Is the Brexit campaign ‘morphing into Ukip’? That’s what Sir John Major will say he fears is happening later. In a speech at Oxford University, he’ll argue that those calling for Britain to leave the EU are ‘fuelling prejudice on immigration’. He’ll also say that:

‘As the leave arguments implode one by one, some of the Brexit leaders morph into Ukip and turn to their default position – immigration. I urge them to take care, this is dangerous territory that – if handled carelessly can open up long-term divisions in our society’.

So does he have a point? It’s definitely credible to see how some elements of the leave camp are focusing their positions around the immigration debate. But what won’t help Major’s argument is the suggestion that they are doing it only because of the failure of their other arguments. Accusing Eurosceptics of seeing their arguments ‘implode one by one’ ignores the truth, too, that some of the positions put forward by the remain side hardly stand up to scrutiny: take David Cameron’s World War three warning earlier this week, for instance.

 

Another difficulty with his argument is the description of immigration as ‘dangerous territory’. Clearly this is a topic which does affect peoples’ lives in a very real way, but what seems dangerous is to try and make the subject off-limits by painting it as out-of-bounds. Today’s front pages show just how important migration is to British voters and, by default, it’ll be on June 23rd. Take the Mail: ‘The 800,000 migrant toll they tried to cover up’; or The Sun’s: ‘Great migrant swindle’. Both follow on from the publication of yesterday’s ONS figures showing the number of migrants using National Insurance numbers to work in Britain. We now know that last year 626,000 EU migrant workers registered for NI numbers, compared to net migration figures estimated at only 323,000. Whatever your views on those figures, it’s impossible to deny that it’s a worthy topic to debate. By trying to colour it as a back-up option for leave, Major doesn’t do credit to peoples’ worries about migration and that’s neither helpful nor likely to curry favour in persuading Eurosceptics.

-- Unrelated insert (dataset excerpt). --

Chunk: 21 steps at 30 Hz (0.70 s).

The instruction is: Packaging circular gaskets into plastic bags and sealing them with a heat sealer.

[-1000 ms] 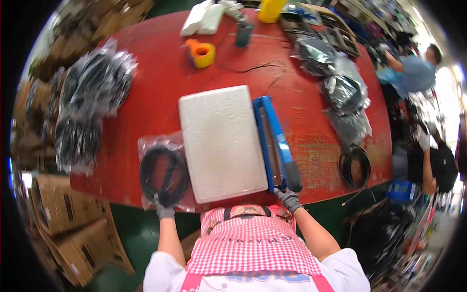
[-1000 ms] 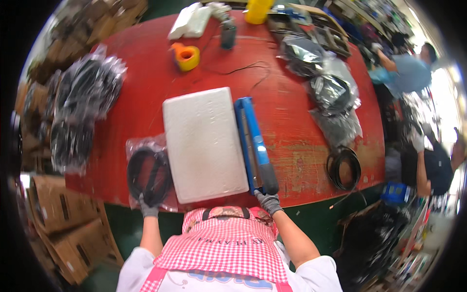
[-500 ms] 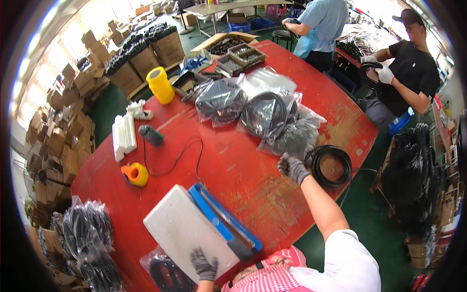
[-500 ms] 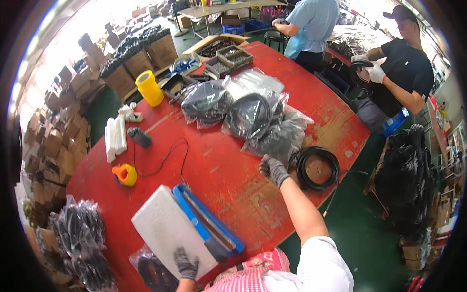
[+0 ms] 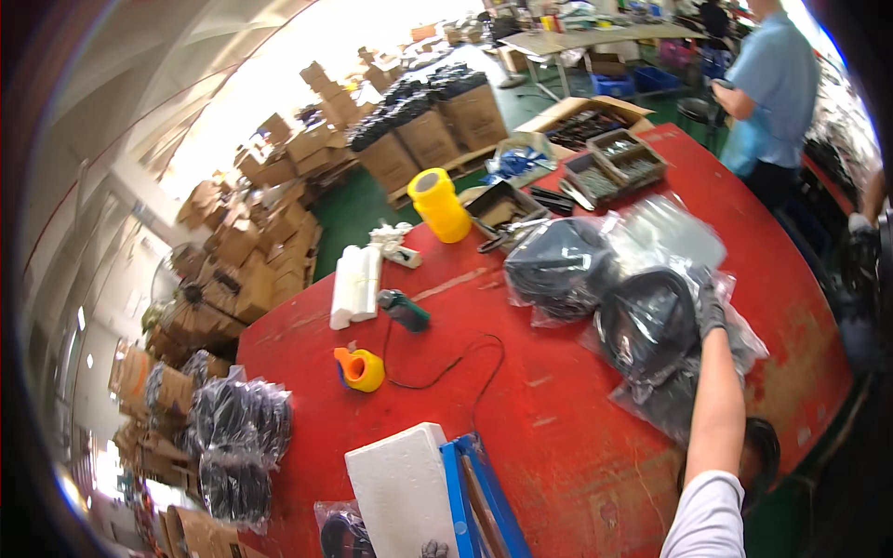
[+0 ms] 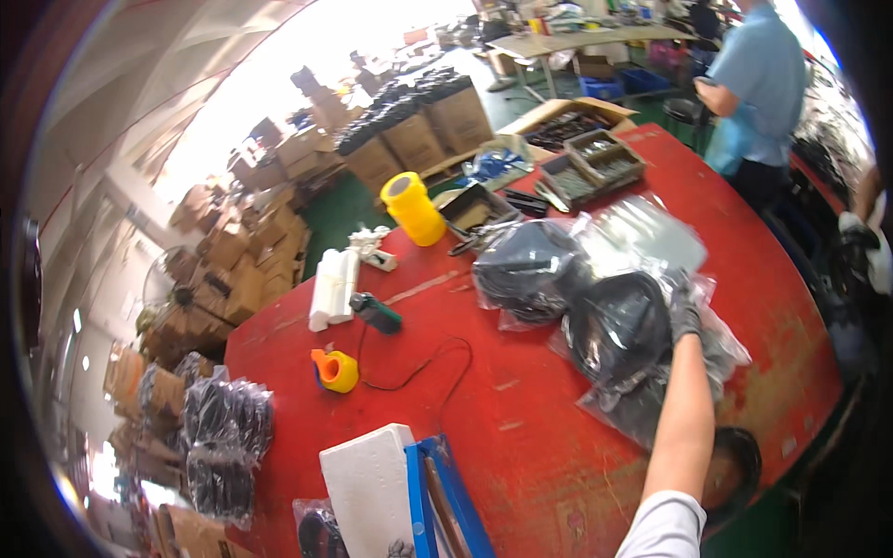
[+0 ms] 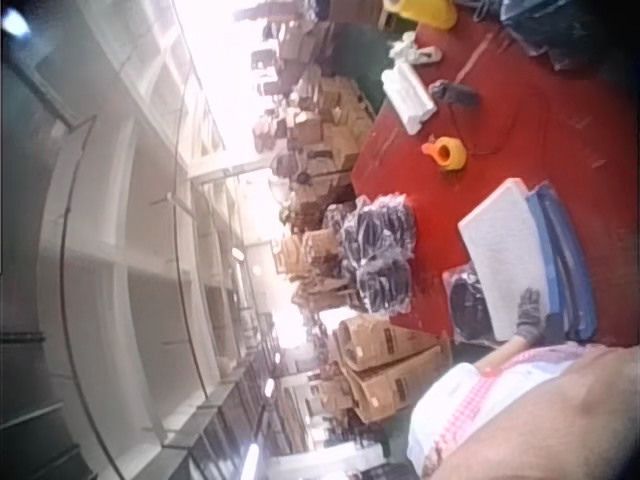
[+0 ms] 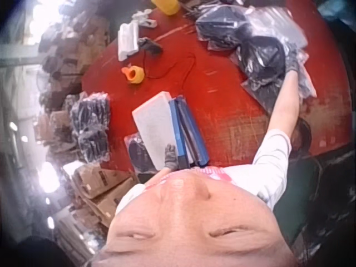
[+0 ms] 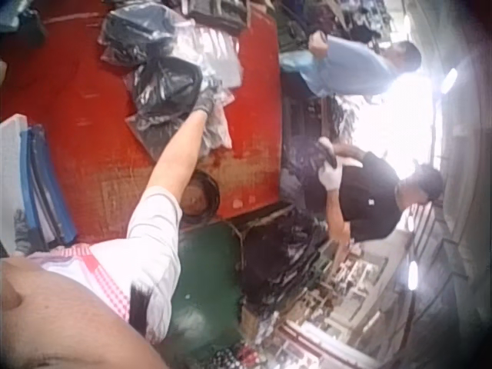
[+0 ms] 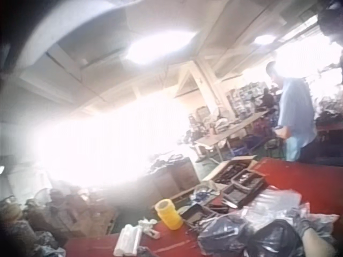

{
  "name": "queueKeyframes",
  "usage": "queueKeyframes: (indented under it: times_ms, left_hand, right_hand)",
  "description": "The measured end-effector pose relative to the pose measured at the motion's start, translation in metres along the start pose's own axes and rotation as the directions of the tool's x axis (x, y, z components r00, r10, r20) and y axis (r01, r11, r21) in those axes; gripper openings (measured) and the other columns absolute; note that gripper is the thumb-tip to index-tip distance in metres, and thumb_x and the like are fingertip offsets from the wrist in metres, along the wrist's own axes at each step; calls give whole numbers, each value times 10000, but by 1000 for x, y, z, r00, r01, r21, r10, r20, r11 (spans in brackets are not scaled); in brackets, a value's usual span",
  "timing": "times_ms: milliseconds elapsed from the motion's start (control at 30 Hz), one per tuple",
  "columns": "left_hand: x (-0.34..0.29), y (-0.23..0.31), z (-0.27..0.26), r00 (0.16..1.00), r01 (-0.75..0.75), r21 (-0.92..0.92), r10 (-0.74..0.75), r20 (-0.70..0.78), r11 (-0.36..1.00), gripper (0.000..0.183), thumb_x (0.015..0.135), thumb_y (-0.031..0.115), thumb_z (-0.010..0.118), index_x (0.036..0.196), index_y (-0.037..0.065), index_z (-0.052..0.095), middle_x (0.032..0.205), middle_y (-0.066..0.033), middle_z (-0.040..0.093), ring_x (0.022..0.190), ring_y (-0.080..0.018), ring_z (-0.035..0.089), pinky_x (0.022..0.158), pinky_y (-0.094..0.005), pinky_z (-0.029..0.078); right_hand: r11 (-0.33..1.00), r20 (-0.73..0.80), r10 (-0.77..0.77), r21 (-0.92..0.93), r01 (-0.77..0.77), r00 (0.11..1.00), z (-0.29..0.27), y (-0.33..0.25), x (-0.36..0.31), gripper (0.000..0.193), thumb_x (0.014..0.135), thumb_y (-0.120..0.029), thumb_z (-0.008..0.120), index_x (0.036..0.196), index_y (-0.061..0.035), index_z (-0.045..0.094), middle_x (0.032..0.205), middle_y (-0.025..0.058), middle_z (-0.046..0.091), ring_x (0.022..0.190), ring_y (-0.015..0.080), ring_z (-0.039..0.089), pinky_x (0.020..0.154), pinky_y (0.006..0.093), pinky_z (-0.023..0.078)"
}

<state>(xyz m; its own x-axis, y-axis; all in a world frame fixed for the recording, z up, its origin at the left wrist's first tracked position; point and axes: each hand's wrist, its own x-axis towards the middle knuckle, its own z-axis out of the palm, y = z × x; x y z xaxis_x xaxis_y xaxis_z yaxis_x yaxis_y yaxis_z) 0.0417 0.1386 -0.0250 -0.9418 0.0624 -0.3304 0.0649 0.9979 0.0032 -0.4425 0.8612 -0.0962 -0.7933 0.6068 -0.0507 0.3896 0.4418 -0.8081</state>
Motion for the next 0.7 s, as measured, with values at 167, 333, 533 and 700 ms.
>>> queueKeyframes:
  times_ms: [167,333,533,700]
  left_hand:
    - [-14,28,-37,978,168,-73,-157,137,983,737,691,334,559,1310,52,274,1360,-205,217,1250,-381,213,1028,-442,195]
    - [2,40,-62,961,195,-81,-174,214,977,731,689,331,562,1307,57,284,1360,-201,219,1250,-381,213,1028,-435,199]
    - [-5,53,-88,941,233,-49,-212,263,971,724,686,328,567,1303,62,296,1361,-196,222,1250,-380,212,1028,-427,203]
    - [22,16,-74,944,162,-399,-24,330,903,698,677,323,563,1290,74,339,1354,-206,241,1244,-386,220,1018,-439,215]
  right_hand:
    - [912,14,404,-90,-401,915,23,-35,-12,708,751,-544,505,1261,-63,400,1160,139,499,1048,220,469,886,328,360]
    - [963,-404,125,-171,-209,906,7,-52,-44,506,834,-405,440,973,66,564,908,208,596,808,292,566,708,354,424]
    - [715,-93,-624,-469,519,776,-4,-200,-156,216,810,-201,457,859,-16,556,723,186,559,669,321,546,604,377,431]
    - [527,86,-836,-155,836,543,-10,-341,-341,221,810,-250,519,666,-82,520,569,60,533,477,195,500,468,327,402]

What’s more, there’s the undeniable suggestion, too, that Major is trying to paint Ukip as something to be avoided in line with the Prime Minister’s own depiction of the party as ‘fruitcakes, loonies and closet racists’. And we all know where that got him.

Major isn’t wrong to call for sensitivity about the topic of immigration and it’s helpful to try and ensure the subject is handled properly. But the idea that he might be trying to shut down discussion on the subject and his attempts to paint the remain side as having a kind of moral high ground in the arguments they are putting forward looks foolish.